As for co-creators Mike Dailly and David Jones, they’ve given Clifford the credit for the game’s success, which was astronomical. Following its late 1997 release, the original Grand Theft Auto sold three million copies in its first three years alone. “Max made it all happen,” they told The Sunday Times back in 2012. “He designed all the outcry, which pretty much guaranteed MPs would get involved. He told us how he would play [the campaign], who he would target, what those people targeted would say,” they continued. “Every word he said came true.”
In the years immediately following Grand Theft Auto’s release, other game developers tried — and often failed — to mimic Clifford’s strategies. In 2000, a largely-forgotten shooter game named Daikatana led its campaign with the “edgy” slogan: “John Romero’s About to Make You His Bitch. Suck It Down.” In 2002, the marketing team of racing game Burnout 2 offered to pay the speeding tickets of drivers in the U.K. if they went over the national limit, a stunt which, needless to say, was poorly received. Tabloids lapped up these sensationalist stories like catnip, following the breadcrumb trail that Clifford left for other controversy-minded marketing teams.
Decades later, headlines were being written about Clifford himself. Entire documentaries have documented his bullying tactics, numerous assaults and blatant infidelity, aided heavily by recordings leaked by his biographer, Angela Levin. To say she’s not fond of Clifford would be an understatement — when I reach out for an interview about the “book she worked on” with Clifford, Read All About It, she replies: “Just for the record, I didn’t work with Max on the book. I wrote it all. He just had his name on the cover to sell more copies.” He doesn’t exactly come off well in the book, either — he speaks without guilt about fucking countless women while his wife was battling terminal lung cancer — but he still splashed his face across the cover, promoting it as a seedy tell-all. I ask Kushner if he’s surprised by Clifford’s reputational nosedive, to which he replies: “Not really. He played fast and loose, so it’s not surprising it all caught up with him.”
Clifford may be long gone, but his penchant for controversy has colored the game’s development over the last few decades. Since 1997, subsequent versions of Grand Theft Auto have deliberately courted more notoriety. In Grand Theft Auto III, developers added the option to solicit sex workers, mow them down and steal your money back. The follow-up, Grand Theft Auto: Vice City, drew the ire of Cuban and Haitian communities due to the storyline inclusion of a Cuban-Haitian gang war. San Andreas came with a buried “hot coffee” modification, an intended in-joke that allowed players to virtually bone in the game, and finally, in 2008, Mothers Against Drunk Driving (MADD) campaigned against the added ability to drive drunk in Grand Theft Auto IV.
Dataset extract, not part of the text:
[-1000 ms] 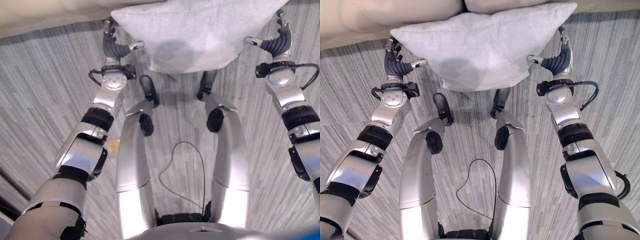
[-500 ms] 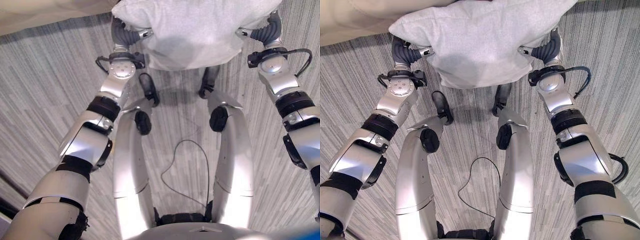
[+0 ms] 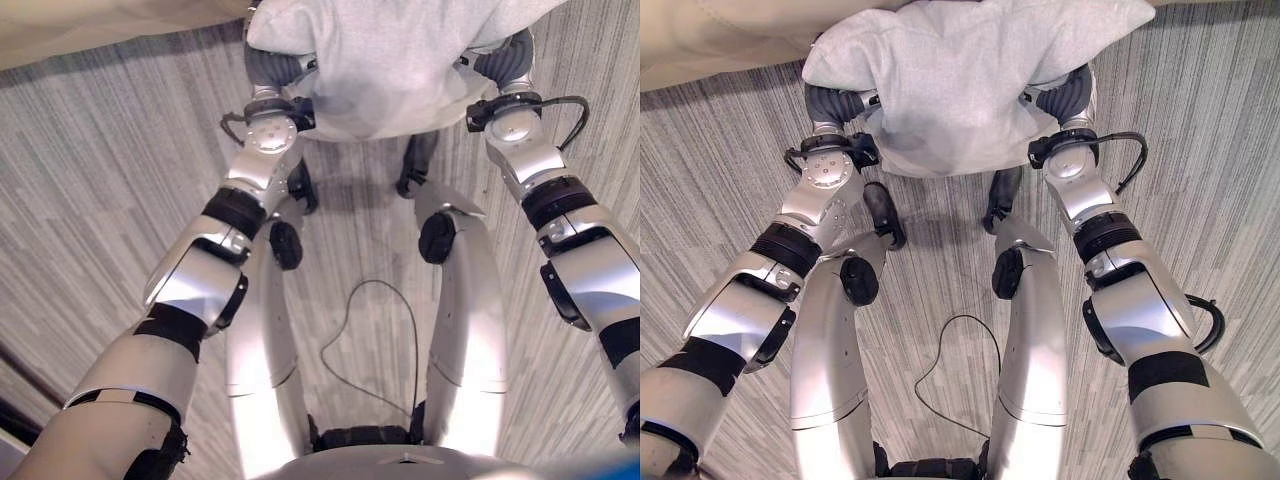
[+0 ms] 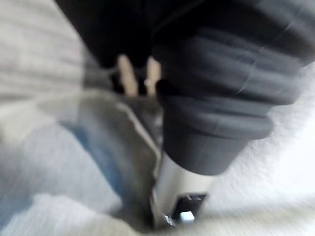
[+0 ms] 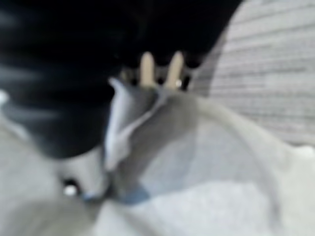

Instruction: Pick up all the scattered cushions and arrange them neatly on the sofa.

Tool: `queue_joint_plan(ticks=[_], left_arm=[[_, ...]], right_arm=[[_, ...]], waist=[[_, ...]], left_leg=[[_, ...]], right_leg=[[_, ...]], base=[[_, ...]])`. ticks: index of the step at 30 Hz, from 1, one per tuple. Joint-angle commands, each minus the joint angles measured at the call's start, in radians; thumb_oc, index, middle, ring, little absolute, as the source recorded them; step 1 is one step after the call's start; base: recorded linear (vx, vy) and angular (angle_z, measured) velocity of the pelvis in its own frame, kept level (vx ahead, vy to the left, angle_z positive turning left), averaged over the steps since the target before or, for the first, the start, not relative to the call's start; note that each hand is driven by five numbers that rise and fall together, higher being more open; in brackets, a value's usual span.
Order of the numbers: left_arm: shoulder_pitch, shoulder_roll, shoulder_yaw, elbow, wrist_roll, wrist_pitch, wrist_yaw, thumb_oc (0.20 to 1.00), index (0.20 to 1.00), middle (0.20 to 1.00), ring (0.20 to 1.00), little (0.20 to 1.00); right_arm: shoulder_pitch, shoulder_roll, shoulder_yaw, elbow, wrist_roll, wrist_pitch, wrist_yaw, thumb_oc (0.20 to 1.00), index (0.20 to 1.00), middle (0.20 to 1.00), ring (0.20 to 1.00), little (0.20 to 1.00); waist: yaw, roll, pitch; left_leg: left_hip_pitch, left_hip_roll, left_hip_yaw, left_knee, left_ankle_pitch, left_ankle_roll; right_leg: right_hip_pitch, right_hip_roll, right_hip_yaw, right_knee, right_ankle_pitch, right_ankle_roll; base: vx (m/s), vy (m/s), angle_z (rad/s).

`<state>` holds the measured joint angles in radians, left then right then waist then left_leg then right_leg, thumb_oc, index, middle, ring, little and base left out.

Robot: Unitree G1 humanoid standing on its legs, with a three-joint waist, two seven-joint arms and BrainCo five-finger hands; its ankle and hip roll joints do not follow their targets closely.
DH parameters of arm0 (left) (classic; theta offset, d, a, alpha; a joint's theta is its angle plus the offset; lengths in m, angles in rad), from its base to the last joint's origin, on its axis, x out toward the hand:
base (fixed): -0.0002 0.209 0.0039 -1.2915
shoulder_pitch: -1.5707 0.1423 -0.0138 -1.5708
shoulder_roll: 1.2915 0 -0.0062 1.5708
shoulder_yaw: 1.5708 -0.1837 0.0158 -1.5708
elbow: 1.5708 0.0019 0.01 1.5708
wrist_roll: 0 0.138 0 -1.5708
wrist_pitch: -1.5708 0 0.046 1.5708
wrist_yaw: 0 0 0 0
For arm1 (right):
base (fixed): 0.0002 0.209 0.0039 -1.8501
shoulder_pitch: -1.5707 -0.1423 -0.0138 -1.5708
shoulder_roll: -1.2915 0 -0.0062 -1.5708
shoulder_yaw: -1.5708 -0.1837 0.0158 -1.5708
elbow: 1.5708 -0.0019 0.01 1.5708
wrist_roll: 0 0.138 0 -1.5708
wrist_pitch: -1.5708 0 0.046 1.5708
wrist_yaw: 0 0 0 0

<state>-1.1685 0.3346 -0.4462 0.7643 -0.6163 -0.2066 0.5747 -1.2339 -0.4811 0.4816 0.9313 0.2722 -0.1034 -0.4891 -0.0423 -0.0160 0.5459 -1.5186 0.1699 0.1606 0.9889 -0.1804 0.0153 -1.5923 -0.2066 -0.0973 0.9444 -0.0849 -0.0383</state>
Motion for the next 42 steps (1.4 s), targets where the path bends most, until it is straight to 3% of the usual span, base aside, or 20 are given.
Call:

He may have been a real-life skeeze, but Clifford’s decision to lean into scandal laid the foundation for one of the most gloriously divisive franchises in gaming history. Tongue-in-cheek, shit-talking missions and a wry sense of humor already set Grand Theft Auto apart, but Clifford’s sprinkling of shit-stirring headlines enabled future developers to be as crazy, wacky and explicit as they liked. For better or worse, it was his willingness to scrape the bottom of the barrel of morality that’s made the history of video games a much more wild ride.